During Nelson’s battle against neurolymphomatosis, Paulson ran numerous benefits to help offset the $250,000 in medical costs he incurred. Like Menne, Paulson had no doubts Nelson would triumph.

“Guys really stepped up in support of Greg,” said Paulson, who offers international seminars through his Combat Submission Wrestling camp. “I had no doubts about Greg. There was no fear that he would get through this. Greg has too many wonderful things going on in his life: his wife, his children and his faith. Greg has tons of strength, and it’s his attrition I knew would win out.

“In the late 1980s, when Greg was divorced from his first wife, people wondered where Greg was,” he added. “He was back in the gym hitting the pads, working out and training. He had moved on, whereas some people that go through what he did wouldn’t. That’s Greg. He stayed strong to his faith and gave himself to God. Miracles happen that way. He is a kind of walking miracle.”


Nelson’s first steps looked like stumbles of a newborn dear. Two nurses were needed to wrap a belt around him and pull him to his feet. He would wobble and fall back onto the bed. So began yet another lengthy, arduous process: learning how to walk again.

“I remember my walker one morning was next to the hospital door and I remember being so mad because it was five steps from the bed,” Nelson said. “I remember taking those first steps on my own to get to the walker. I was basically moving forward, and I did not want to hit that nurse’s button for help. I told everyone from then on to leave the walker by the door before they left.

“It was like a personal rehab,” he added. “There was this Russian physical therapist. I called her a Russian torture specialist. Instead of using my hands on the walking bar, she made me use the tips of my fingers. She would yell at me in her Russian accent. I loved her. She had no sympathy for me whatsoever, and, yeah, I bonded with her. I told her not to let me get away with anything. I didn’t want any breaks.”

It took Nelson a year to walk again. Then, he had to relearn how to kick, to teach his legs and feet all the nuances of the martial arts he once mastered. Nelson was a natural athlete, a wrestling champion in Minnesota.

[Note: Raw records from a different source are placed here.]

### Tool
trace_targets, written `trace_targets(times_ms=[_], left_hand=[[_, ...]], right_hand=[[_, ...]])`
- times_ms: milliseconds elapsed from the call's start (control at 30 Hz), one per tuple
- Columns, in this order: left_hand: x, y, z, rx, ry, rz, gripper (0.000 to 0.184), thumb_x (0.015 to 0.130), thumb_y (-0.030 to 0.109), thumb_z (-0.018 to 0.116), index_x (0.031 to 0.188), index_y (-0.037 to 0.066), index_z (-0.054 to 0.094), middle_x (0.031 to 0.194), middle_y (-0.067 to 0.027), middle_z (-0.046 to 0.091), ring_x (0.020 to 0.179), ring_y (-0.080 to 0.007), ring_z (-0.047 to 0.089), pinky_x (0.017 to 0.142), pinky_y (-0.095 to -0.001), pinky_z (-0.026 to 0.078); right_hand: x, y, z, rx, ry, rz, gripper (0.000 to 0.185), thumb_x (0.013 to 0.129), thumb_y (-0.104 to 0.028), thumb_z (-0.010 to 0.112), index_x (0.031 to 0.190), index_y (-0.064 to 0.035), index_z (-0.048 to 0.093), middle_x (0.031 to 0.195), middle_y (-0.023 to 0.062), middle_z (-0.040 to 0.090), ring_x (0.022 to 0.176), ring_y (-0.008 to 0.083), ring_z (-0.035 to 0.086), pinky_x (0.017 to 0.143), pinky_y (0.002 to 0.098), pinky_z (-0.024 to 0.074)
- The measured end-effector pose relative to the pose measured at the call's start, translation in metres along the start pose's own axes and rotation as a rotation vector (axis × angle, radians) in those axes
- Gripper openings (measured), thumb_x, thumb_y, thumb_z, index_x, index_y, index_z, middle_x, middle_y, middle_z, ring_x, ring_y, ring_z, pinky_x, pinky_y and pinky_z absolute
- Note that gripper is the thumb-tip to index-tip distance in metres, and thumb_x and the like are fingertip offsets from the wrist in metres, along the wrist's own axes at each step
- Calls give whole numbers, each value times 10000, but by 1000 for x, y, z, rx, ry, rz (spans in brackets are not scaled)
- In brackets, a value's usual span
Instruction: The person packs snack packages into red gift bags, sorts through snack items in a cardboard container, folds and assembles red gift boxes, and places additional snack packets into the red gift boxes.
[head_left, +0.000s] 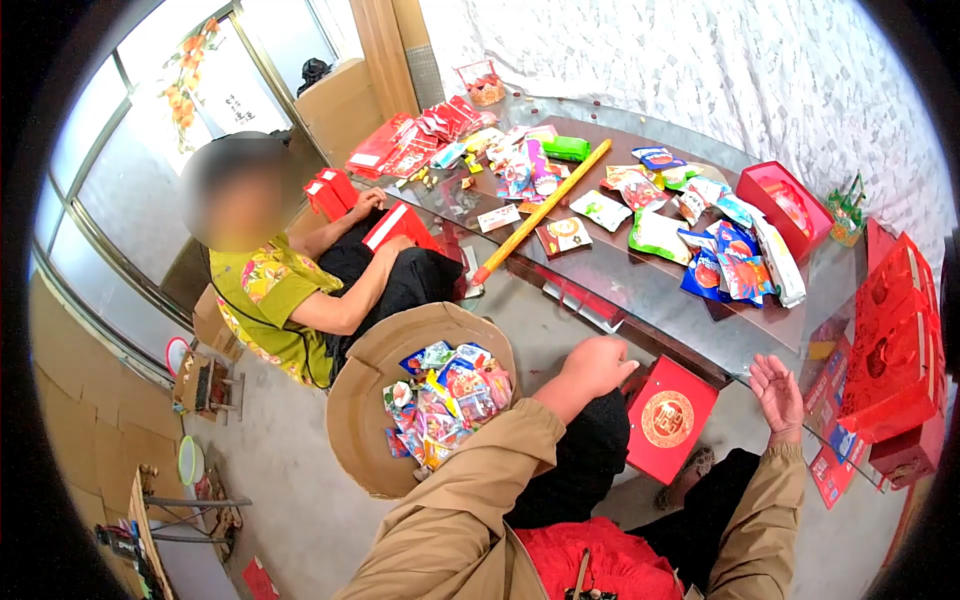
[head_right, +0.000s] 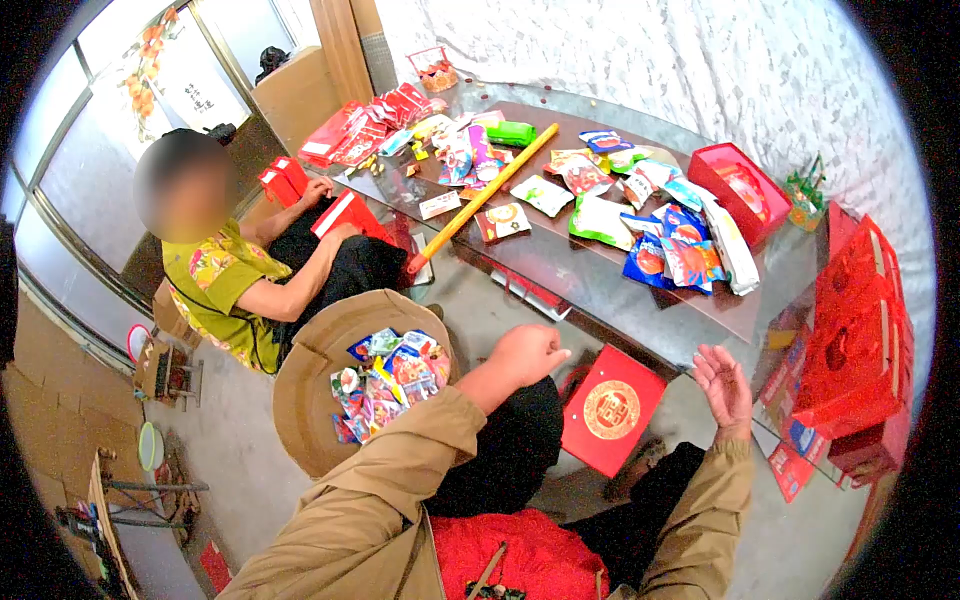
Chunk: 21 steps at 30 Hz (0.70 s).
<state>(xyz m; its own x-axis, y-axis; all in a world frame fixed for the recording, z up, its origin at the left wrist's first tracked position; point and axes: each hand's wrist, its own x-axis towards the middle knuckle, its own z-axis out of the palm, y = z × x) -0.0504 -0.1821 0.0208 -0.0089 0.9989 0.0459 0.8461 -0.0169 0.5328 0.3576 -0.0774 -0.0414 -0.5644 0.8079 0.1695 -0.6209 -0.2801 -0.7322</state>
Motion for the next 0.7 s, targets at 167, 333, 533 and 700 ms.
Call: trace_targets(times_ms=[167, 333, 533, 700], left_hand=[[0, 0, -1, 0, -1, -7, 341, 847, 390, 681, 854, 48, 689, 853, -169, 693, 835, -361, 662, 750, -472, 525], [2, -6, 5, 20, -6, 15, 343, 842, 394, 684, 860, 51, 691, 860, -175, 690, 840, -364, 659, 754, -475, 524], [6, -6, 11, 9, 3, 24, 341, 835, 396, 689, 848, 55, 685, 850, -173, 683, 835, -369, 653, 748, -476, 521], [10, -7, 16, 13, -32, 37, 345, 833, 399, 689, 855, 54, 683, 851, -176, 683, 829, -373, 650, 740, -475, 518]], right_hand=[[6, -7, 32, -279, -84, 172, 582, 915, -406, 655, 1263, 56, 592, 1342, 226, 574, 1280, 334, 530, 1107, 440, 390], [23, -10, 46, -633, -225, 446, 562, 896, -386, 693, 1263, 33, 621, 1298, 155, 628, 1251, 241, 551, 1100, 365, 378], [34, -13, 67, -1044, -331, 618, 568, 908, -267, 698, 1390, -23, 524, 1434, 118, 528, 1309, 207, 480, 1111, 333, 351], [38, 6, 48, -1254, -399, 613, 740, 897, -334, 707, 1494, -53, 372, 1507, 145, 441, 1370, 245, 421, 1122, 354, 344]])
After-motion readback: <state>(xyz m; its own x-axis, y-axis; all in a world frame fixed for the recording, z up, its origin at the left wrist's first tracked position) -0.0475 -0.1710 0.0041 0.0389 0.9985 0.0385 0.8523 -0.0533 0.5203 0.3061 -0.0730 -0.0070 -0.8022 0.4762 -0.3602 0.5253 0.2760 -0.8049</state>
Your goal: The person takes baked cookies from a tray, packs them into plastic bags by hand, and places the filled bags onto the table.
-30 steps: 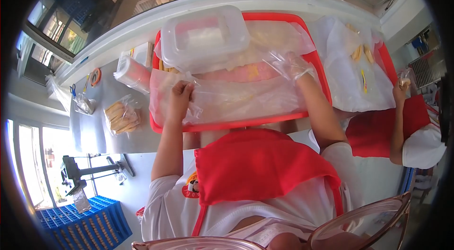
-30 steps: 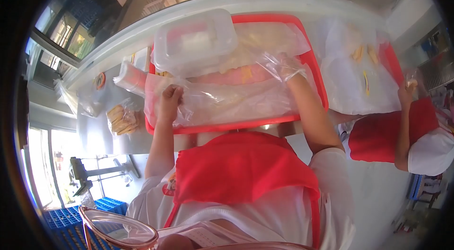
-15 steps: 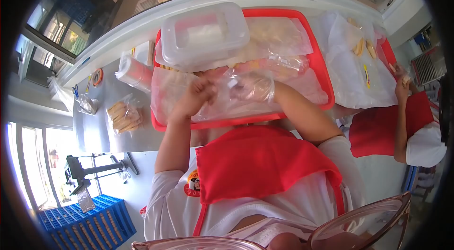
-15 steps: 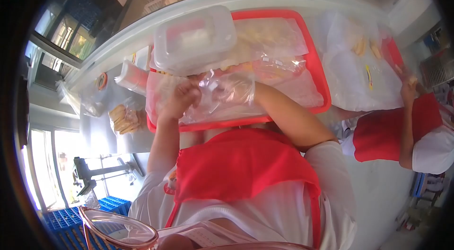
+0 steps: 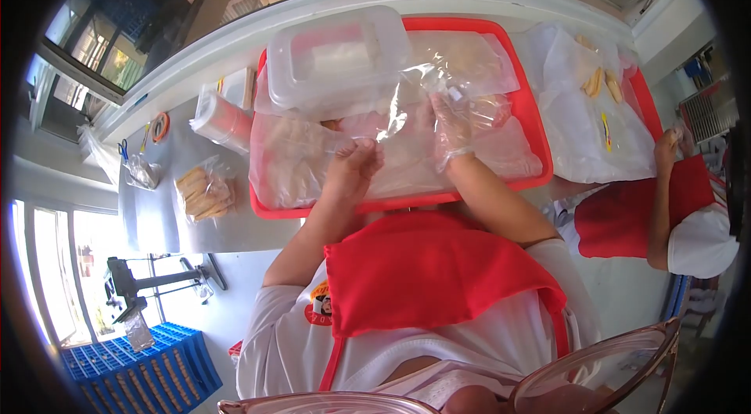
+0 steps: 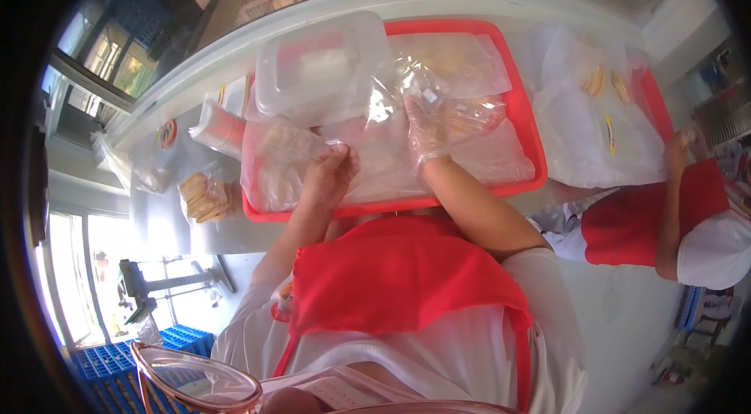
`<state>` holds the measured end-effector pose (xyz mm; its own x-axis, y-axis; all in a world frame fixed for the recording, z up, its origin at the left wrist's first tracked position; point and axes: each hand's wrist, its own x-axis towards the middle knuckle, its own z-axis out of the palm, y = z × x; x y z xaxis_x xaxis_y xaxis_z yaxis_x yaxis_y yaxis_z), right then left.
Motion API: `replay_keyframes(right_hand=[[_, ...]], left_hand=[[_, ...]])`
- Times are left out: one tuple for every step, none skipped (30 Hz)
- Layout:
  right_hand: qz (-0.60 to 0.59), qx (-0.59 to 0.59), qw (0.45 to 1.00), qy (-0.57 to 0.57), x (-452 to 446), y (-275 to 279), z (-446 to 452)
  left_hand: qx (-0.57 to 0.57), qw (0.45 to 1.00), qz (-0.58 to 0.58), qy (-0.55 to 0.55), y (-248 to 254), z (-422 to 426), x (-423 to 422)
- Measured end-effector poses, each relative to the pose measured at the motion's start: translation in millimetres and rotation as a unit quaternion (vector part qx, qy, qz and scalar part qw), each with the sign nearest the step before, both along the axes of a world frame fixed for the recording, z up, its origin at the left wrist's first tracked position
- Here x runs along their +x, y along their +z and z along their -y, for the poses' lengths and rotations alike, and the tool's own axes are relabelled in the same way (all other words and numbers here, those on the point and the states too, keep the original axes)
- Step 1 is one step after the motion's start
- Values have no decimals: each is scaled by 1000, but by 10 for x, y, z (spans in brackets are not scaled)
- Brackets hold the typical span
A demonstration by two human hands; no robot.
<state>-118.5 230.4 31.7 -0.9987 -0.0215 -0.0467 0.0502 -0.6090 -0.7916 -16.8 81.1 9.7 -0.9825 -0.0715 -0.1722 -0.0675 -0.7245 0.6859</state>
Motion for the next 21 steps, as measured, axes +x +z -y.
replay_keyframes(right_hand=[[-29,58,996,-55,-58,-36,-24],[-58,117,985,-110,-94,-83,-44],[-136,202,962,-123,-64,-33,-63],[-211,286,925,-136,-10,32,-103],[-282,368,873,-148,46,68,-150],[-176,255,949,65,93,-55,-134],[-148,216,949,173,192,-88,-105],[-111,187,936,275,289,-121,-75],[-167,254,912,277,442,24,-65],[-219,321,879,275,570,172,-45],[-267,388,840,269,618,246,-20],[-284,388,837,262,583,186,-1],[-299,391,834,251,535,65,-8],[-312,395,831,235,494,-38,-33],[-273,364,863,223,483,-104,-49],[-235,327,892,206,487,-162,-47],[-200,285,919,187,455,-217,-37],[-209,284,919,176,383,-288,-29],[-218,282,919,167,299,-373,-20],[-228,280,919,161,237,-424,-21],[-240,299,914,133,214,-440,-40]], left_hand=[[-33,999,-7,28,12,27,6],[-111,992,-5,58,32,49,22],[-189,978,-4,87,91,63,42],[-265,957,-4,113,121,70,50],[-298,946,-12,123,83,69,46],[-304,946,-18,109,49,46,37],[-309,946,-23,93,16,11,30],[-314,946,-30,76,2,-25,19],[-362,929,-33,68,64,-65,22],[-410,910,-38,60,179,-107,45],[-455,888,-47,49,237,-141,58],[-453,890,-28,46,173,-93,49],[-451,892,-12,38,120,-27,45],[-459,887,-15,47,110,-6,65],[-467,882,-19,55,109,12,88],[-504,862,-5,51,71,56,92],[-542,839,8,50,20,94,77],[-514,855,-21,67,-60,113,69],[-484,870,-47,83,-118,125,56],[-480,873,-37,82,-60,79,59],[-477,874,-24,83,32,1,90]])
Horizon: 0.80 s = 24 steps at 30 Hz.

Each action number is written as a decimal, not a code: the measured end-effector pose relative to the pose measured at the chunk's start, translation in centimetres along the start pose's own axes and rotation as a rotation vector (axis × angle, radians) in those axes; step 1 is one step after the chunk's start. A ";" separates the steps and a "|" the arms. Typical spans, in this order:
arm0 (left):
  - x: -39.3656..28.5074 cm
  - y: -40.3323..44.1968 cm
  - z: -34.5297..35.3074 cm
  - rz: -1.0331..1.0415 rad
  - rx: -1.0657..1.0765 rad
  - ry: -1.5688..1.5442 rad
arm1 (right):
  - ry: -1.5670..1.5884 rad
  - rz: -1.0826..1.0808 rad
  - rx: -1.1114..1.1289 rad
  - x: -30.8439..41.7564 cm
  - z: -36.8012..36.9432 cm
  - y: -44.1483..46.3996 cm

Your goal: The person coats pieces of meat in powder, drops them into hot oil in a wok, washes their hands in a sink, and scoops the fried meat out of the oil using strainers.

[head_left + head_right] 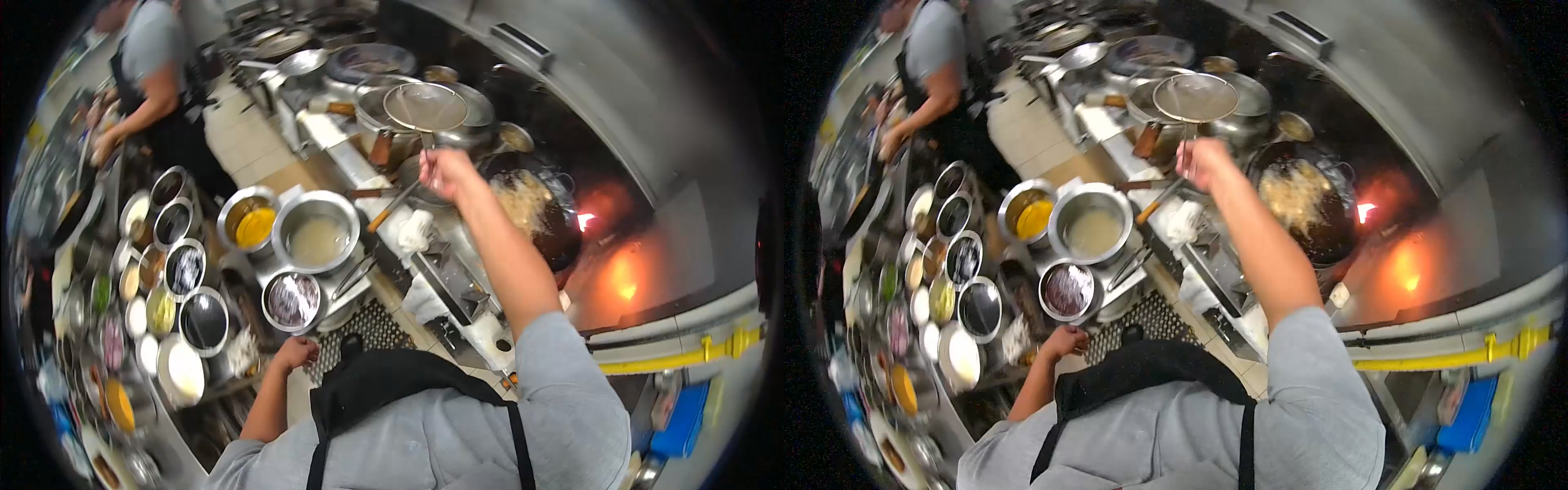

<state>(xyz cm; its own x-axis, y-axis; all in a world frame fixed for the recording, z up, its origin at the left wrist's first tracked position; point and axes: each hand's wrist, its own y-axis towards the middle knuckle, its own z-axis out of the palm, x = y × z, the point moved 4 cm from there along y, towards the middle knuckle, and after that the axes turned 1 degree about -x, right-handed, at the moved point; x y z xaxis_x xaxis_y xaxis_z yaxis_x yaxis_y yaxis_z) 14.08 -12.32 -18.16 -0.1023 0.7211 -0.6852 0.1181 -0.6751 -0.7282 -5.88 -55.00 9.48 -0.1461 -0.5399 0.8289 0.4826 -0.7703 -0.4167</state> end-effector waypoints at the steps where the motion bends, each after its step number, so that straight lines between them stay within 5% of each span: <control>1: -2.3 2.5 -0.9 0.080 0.138 -0.029 | -0.011 -0.049 -0.116 -0.1 -0.7 -1.7; 3: -14.9 0.0 -0.8 0.265 0.097 0.288 | 0.170 -0.121 -0.204 0.2 -0.9 -7.0; 5: -21.7 2.0 -1.2 0.439 0.081 0.215 | 0.552 0.018 0.242 -0.9 -7.5 -8.7; 7: -26.2 4.6 -1.7 0.553 0.031 0.186 | 0.501 -0.037 -0.130 -1.5 -11.1 -14.4; 9: -30.4 4.1 -1.4 0.664 -0.046 0.290 | 0.060 -0.162 -0.441 -2.5 -16.0 -18.6; 13: -32.3 5.7 0.5 0.588 0.118 0.051 | -0.392 -0.178 -0.994 -3.4 -24.3 -25.1; 17: -32.6 5.6 3.5 0.605 0.144 0.091 | -0.476 -0.190 -1.153 -5.1 -30.2 -25.7; 24: -31.5 1.5 6.4 0.562 0.194 -0.010 | -0.243 0.030 -0.856 -10.8 -32.6 -20.4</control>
<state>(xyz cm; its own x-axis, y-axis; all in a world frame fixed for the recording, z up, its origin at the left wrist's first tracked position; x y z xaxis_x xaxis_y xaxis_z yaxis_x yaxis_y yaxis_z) 11.18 -37.09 2.22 -0.0857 0.2439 -0.9660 -0.0254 -0.9698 -0.2426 -42.31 -44.47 -3.15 0.0906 -0.5518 0.8291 -0.3419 -0.7991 -0.4945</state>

Everything once came easy to him.

“I became the person I used to make fun of, and that changed the way I teach. I became a far better teacher because I understood other students; it also made me push my students even more,” Nelson said. “Having something you take for granted taken away -- like walking -- it’s pretty humbling. I learned so much from this.”

His mind sometimes wanders back to those nights alone in the hospital when the doubts crept close. One night, the morphine drip ran out, and Nelson said nothing. He did not tap the nurse’s button; he sat up looking at the hands of the clock. One minute to tolerate the pain and another and another.

Nelson plans on writing a book about his experience. He has no problem sharing his story, always forwarding his phone number to cancer advocacy groups. Many do not know what to do or where to go when the affliction strikes. Nelson receives calls from cancer patients all over the country. His is a rare successful case study proving it is possible to beat the deadly disease.

“When I was going through it, I’d get the feelings of what if I wasn’t able to see Gunnar and Nina grow up,” Nelson said. “Then I would recollect positive acclimations, and I memorized a ton of verses from the Bible to beat negative thoughts down. I wasn’t supposed to live through this. My wife is my hero, and I have many, many friends to thank who were by my side, but I don’t think of myself as amazing. I’m just another person who beat cancer.

“It’s almost surreal now when I look back at it, because it’s like it happened to another person,” he added. “You once thought you were Superman, but you discover it will take a lot to bring you down.”